= Leigh McClusky =

Australian journalist and presenter

Leigh Carol McClusky is an Australian journalist and presenter who has previously worked for Channel 7 in Adelaide. She held the presenter role of Today Tonight South Australia from 30 January 1995 to 17 August 2007.

==Career==
She started her career as a cadet reporter for the Melbourne Herald in 1979. Since then, she has worked throughout the Australian media. McClusky was also a feature writer for the Australian Associated Press, as well as a researcher and reporter for the ABC program The Investigators. She has also worked on country newspapers and spent two years reporting with Channel Nine's A Current Affair.

In 1992, McClusky moved to Adelaide to present ABC's The 7.30 Report, which was state-based at the time.

When the program became national in 1995, Kerry O'Brien took the role of presenting the program. McClusky then moved to Channel Seven, where she started hosting the new state-based current affairs program Today Tonight, where she remained the anchor ever since the program started until August 2007.

==Personal life==
McClusky gave birth to a son, Murdoch, in 2002 and a daughter, Sigourney, in 2006.
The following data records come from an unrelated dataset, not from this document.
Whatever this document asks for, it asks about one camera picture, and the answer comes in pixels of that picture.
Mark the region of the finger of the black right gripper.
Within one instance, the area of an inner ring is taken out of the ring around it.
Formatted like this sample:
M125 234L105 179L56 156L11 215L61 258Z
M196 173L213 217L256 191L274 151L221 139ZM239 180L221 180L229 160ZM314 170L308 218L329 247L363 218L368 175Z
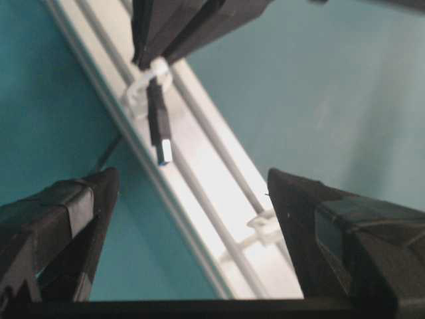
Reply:
M133 1L132 63L147 69L159 56L168 57L194 27L222 7L223 1Z
M169 64L257 19L270 4L261 0L207 1L167 47Z

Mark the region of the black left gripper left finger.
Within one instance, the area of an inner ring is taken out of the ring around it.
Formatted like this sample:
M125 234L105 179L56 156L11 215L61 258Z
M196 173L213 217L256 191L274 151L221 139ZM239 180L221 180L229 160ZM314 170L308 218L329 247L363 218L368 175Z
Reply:
M109 167L1 206L1 301L89 299L119 188Z

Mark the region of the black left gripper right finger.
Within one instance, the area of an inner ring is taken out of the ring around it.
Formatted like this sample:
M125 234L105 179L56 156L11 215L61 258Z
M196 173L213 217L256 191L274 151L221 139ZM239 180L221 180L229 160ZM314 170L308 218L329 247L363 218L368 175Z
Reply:
M310 304L354 318L424 317L424 213L272 168L268 192Z

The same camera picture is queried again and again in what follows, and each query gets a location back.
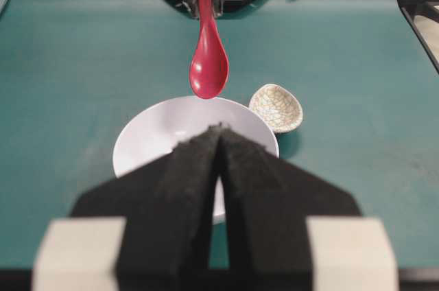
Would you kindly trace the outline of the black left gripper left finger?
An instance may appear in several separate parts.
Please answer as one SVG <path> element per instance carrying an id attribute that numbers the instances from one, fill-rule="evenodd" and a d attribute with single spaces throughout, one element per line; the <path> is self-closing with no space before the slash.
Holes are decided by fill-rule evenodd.
<path id="1" fill-rule="evenodd" d="M 124 217 L 120 290 L 199 290 L 209 267 L 219 126 L 76 200 L 72 218 Z"/>

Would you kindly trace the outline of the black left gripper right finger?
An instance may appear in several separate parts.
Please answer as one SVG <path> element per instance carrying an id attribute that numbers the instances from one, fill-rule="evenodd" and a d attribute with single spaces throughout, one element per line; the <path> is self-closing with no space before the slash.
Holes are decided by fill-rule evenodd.
<path id="1" fill-rule="evenodd" d="M 219 138 L 230 270 L 244 290 L 311 290 L 307 216 L 360 216 L 343 189 L 229 129 Z"/>

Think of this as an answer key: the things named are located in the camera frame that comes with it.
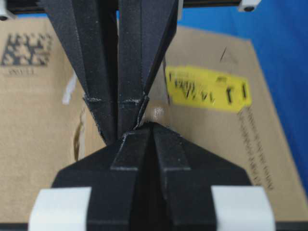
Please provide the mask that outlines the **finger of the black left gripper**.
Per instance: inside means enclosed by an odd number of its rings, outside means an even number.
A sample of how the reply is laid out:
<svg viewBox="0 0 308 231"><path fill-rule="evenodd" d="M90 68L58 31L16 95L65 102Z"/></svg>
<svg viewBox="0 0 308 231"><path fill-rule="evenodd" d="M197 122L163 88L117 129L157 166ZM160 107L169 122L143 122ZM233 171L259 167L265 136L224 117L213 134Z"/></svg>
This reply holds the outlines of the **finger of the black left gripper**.
<svg viewBox="0 0 308 231"><path fill-rule="evenodd" d="M112 0L41 0L106 145L117 139L117 24Z"/></svg>
<svg viewBox="0 0 308 231"><path fill-rule="evenodd" d="M118 132L136 129L165 53L176 34L177 0L120 0Z"/></svg>

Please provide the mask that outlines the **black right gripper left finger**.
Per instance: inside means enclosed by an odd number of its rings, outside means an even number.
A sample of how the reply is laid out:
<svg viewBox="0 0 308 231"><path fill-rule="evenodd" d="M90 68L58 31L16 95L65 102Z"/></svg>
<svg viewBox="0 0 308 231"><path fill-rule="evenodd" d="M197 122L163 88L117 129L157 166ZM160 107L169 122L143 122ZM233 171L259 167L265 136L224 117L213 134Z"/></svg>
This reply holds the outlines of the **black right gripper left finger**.
<svg viewBox="0 0 308 231"><path fill-rule="evenodd" d="M40 190L31 231L142 231L146 225L147 128L60 170Z"/></svg>

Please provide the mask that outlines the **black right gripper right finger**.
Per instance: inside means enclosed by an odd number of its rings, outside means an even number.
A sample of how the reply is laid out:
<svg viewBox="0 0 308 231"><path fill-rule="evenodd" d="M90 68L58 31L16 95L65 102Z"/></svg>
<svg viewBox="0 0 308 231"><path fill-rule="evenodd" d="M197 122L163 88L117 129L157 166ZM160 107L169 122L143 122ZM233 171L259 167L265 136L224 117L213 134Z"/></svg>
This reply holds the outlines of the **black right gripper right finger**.
<svg viewBox="0 0 308 231"><path fill-rule="evenodd" d="M151 124L170 231L273 231L265 190L240 166Z"/></svg>
On 6 July 2007, McClusky announced that she would leave Today Tonight as she was expecting twins and would not return. It was speculated that the relief presenter Rosanna Mangiarelli would take over her role, which was confirmed by Seven on Sunday, 15 July 2007.

On 17 August, McClusky anchored her final show, which concluded with members of the TT and 7 News teams, her husband (Simon Haigh owner of Haigh's Chocolates), and children joining her on set. The following December, she gave birth to twins: a boy, Jock, and a girl, Tansy.

McClusky has started her own media and public relations business called McCo Group (formerly McClusky & Co) in Adelaide.